Open ended vasectomy: More reversible
Sperm are produced in the testicles and mature in the epididymis. This sperm travel up the tube and are stored behind the prostate. If you have a closed end vasectomy and sudden pressure buildup in the lower end of the divided vas deferens after your vasectomy, then this buildup of pressure will be transmitted directly to the epididymis and testicle. The increased pressure can cause disruption of the epididymis and an inflammatory response.
In the short run, this inflammatory response can contribute to more pain and tenderness after vasectomy.
In the long run, inflammation in the epididymis can cause epididymal disruption, epididymal scarring, and decreased sperm formation. These events can decrease the chance of having a successful vasectomy reversal. The tubes can be successfully reconnected but the ‘factory’ below the repair sites could be impaired as a result of the vasectomy procedure.
Benefits of an open ended vasectomy
During an open ended vasectomy, the lowed end of the divided vas deferens will slowly heal closed. The small volume of sperm will be contained at the very end of the open vas deferens.
Your body will slowly form a small nodule around the lower end and sperm will be ‘recycled‘ in this small nodule.

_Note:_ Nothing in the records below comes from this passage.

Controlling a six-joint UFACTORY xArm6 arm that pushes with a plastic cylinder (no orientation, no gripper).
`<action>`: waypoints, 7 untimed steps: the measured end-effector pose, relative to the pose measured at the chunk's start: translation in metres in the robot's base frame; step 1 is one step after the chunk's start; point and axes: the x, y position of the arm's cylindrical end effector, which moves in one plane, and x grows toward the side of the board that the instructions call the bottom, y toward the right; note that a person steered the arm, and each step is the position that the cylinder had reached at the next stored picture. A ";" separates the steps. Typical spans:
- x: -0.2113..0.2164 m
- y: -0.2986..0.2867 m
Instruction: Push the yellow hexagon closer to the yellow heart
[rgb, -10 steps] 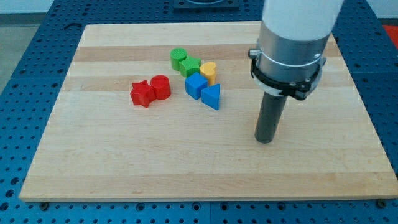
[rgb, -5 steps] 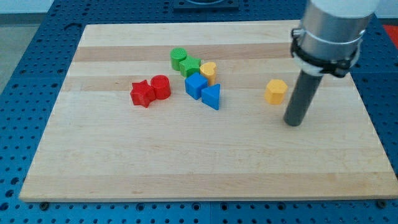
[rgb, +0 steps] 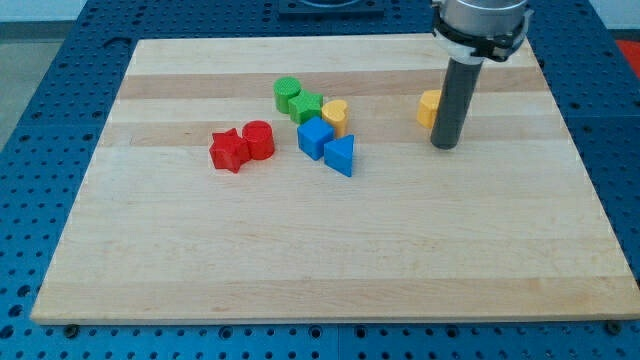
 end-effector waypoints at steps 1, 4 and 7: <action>-0.022 0.029; -0.079 0.025; -0.036 -0.008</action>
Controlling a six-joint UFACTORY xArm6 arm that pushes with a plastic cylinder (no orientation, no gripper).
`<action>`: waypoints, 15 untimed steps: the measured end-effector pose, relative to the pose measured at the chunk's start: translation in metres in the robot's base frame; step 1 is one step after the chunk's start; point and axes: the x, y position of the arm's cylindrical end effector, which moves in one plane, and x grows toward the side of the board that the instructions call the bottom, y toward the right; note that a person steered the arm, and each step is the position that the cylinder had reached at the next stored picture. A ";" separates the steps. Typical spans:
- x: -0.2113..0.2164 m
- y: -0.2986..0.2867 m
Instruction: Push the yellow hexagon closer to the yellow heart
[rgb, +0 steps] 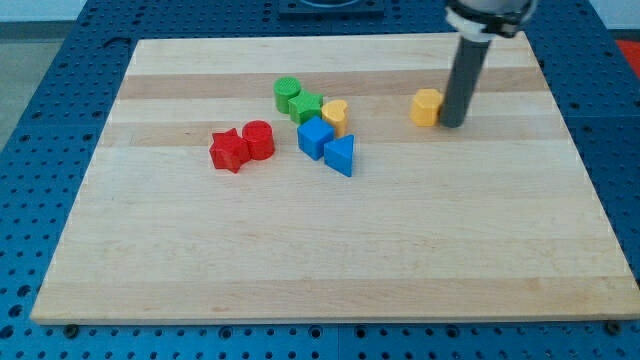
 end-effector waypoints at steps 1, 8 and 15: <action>-0.001 -0.025; -0.033 -0.014; -0.060 -0.020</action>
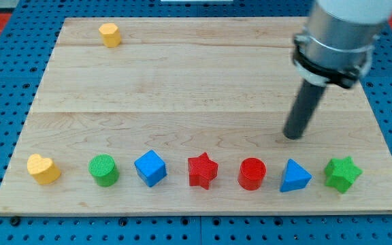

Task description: Slide the hexagon to the center of the board

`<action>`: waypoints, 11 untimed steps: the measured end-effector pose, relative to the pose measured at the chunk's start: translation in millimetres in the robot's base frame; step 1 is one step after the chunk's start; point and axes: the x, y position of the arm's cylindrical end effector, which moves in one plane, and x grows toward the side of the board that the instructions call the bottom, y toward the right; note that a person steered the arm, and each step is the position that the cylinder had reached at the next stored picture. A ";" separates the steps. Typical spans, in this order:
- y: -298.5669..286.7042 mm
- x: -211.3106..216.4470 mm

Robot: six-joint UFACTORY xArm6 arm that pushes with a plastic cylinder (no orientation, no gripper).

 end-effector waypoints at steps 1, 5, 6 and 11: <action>-39.8 -40.2; -396.3 -149.1; -396.4 -206.6; -283.6 -211.9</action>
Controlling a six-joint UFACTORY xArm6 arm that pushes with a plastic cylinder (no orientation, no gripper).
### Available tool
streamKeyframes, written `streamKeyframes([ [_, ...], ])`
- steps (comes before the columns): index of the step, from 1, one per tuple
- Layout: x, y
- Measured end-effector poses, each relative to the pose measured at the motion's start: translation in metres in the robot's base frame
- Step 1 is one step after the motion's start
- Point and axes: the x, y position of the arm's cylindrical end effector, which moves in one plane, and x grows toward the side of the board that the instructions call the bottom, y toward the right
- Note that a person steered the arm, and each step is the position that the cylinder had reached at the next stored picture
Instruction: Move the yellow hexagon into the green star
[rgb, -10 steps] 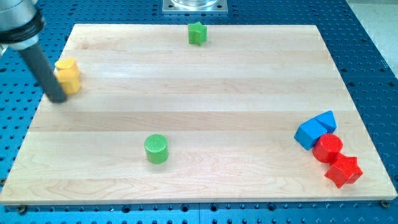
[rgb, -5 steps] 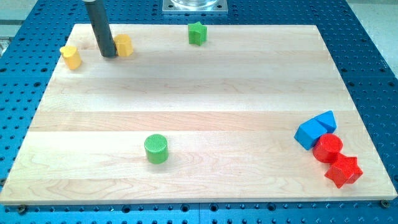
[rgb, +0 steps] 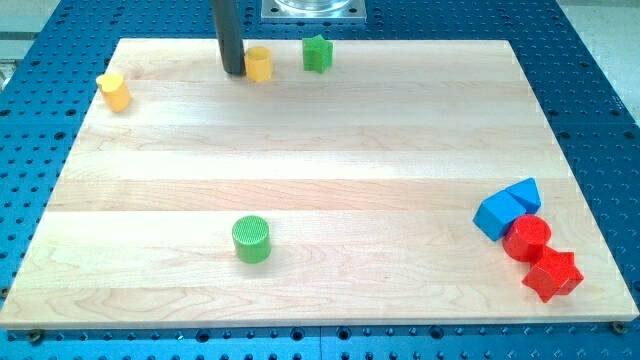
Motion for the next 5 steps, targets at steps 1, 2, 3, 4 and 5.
streamKeyframes([
  [1,0.006,0.039],
  [2,0.028,0.068],
  [3,0.103,0.006],
  [4,0.162,-0.097],
  [5,0.177,-0.180],
])
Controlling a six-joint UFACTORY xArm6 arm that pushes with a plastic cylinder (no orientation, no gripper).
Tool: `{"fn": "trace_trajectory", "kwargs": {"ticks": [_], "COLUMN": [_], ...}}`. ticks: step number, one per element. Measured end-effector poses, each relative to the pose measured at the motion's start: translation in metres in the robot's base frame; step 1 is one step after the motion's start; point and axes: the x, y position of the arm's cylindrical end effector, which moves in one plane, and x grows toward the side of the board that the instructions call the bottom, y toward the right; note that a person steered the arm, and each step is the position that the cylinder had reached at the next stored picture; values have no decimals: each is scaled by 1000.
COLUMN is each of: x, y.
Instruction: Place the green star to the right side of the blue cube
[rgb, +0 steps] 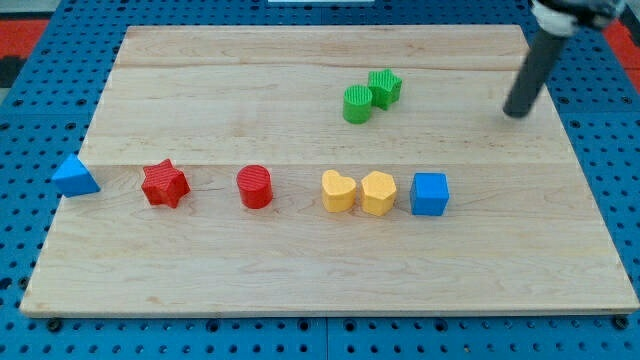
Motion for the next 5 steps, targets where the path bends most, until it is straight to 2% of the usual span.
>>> {"fn": "trace_trajectory", "kwargs": {"ticks": [1,2,3,4,5], "x": [-93,-136,-134,-77,-25], "y": [-11,-97,-199,-220,-215]}}
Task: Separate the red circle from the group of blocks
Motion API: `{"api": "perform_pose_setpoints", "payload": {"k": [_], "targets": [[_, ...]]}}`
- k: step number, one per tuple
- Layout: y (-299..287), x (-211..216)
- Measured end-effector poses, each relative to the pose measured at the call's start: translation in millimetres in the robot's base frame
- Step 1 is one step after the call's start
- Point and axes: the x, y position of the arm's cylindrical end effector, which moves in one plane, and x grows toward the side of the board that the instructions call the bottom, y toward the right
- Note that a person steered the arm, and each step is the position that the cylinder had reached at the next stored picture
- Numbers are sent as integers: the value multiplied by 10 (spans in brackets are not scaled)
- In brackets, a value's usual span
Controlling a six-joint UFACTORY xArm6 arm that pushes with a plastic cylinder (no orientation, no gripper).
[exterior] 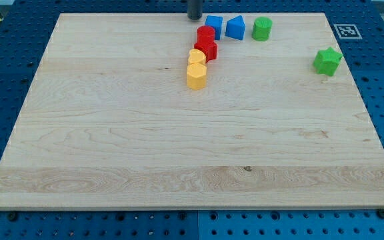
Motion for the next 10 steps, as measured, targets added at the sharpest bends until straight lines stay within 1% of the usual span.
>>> {"api": "perform_pose_setpoints", "payload": {"k": [1,2,4,5,6,7,8,9,10], "targets": [[-39,301],[96,617],[926,787],[1201,920],[1108,941],[722,941],[394,849],[350,586],[842,534]]}}
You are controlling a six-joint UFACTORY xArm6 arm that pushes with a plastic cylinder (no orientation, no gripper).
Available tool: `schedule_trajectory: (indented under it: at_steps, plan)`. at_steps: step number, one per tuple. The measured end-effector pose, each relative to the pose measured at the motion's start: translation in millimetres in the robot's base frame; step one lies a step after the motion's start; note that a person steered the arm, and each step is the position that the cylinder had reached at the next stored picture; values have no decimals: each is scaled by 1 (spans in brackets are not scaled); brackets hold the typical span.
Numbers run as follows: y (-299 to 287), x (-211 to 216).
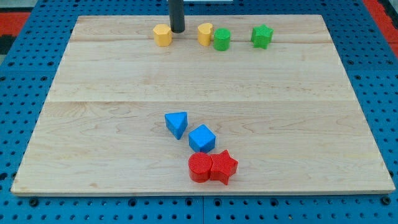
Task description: Keep the green circle and yellow heart in a diagonal line at the bottom left of the green star
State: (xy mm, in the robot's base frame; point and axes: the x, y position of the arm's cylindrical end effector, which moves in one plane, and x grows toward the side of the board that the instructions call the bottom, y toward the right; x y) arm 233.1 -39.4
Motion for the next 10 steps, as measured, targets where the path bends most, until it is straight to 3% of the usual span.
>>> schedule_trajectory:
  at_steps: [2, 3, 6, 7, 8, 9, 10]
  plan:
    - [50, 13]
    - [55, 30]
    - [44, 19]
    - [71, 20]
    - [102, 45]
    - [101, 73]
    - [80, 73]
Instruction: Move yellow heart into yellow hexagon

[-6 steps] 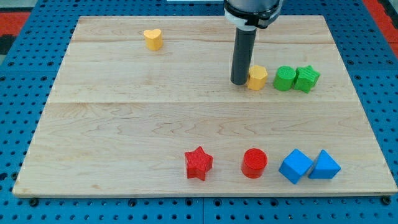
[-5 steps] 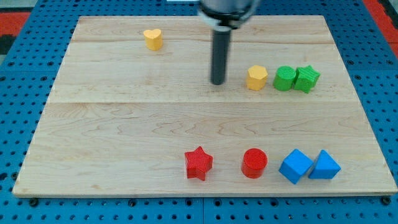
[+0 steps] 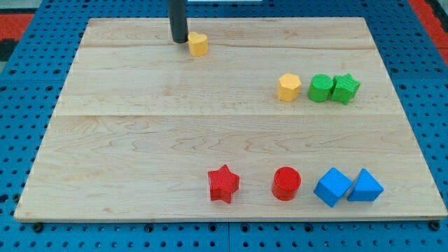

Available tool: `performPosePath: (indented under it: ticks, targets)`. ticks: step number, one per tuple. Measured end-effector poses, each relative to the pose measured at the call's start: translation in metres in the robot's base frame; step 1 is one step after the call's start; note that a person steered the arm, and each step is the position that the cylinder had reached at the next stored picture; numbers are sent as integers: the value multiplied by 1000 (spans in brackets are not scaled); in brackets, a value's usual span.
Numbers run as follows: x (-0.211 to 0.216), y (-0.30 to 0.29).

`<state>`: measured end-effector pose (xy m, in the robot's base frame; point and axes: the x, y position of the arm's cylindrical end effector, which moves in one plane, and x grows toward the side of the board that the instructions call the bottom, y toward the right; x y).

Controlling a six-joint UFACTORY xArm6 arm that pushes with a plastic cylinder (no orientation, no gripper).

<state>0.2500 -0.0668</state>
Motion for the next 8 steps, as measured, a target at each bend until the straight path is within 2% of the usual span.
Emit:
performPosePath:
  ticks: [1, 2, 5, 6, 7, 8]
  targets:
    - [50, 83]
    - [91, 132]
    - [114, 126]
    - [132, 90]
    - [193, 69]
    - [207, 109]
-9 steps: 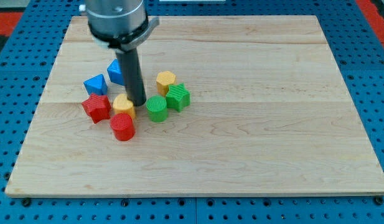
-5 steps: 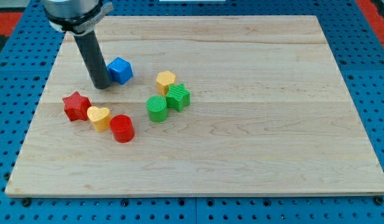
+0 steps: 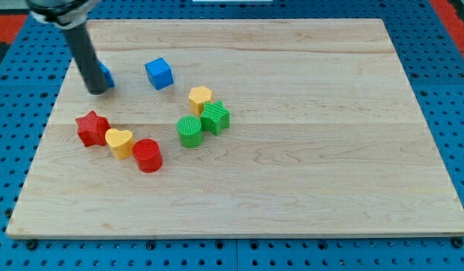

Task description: Move the blue triangle towards the top left

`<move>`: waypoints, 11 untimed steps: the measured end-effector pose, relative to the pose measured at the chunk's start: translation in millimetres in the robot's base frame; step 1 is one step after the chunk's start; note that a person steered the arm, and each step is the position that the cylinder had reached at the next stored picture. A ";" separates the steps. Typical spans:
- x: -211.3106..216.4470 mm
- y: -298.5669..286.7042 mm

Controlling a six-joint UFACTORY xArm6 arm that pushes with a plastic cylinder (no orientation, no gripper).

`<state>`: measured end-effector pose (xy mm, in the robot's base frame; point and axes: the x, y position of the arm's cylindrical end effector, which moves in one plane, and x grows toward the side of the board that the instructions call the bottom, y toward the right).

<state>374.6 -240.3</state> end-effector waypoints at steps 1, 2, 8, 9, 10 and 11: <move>-16.7 -22.7; -33.8 -6.7; -91.1 49.3; -95.8 24.8; -93.9 -12.7; -99.9 -25.9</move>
<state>274.7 -266.2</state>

Technically these small nodules are referred to as granulomas. Granuloma formation is a normal occurrence for some patients after any type of vasectomy procedure.
The continual recycling and removal of sperm in the vasectomy nodule/granuloma will relieve pressure build-up on the epididymis. This may result in less acute pain and less disruption of the normal function of the epididymis after your His Choice vasectomy procedure.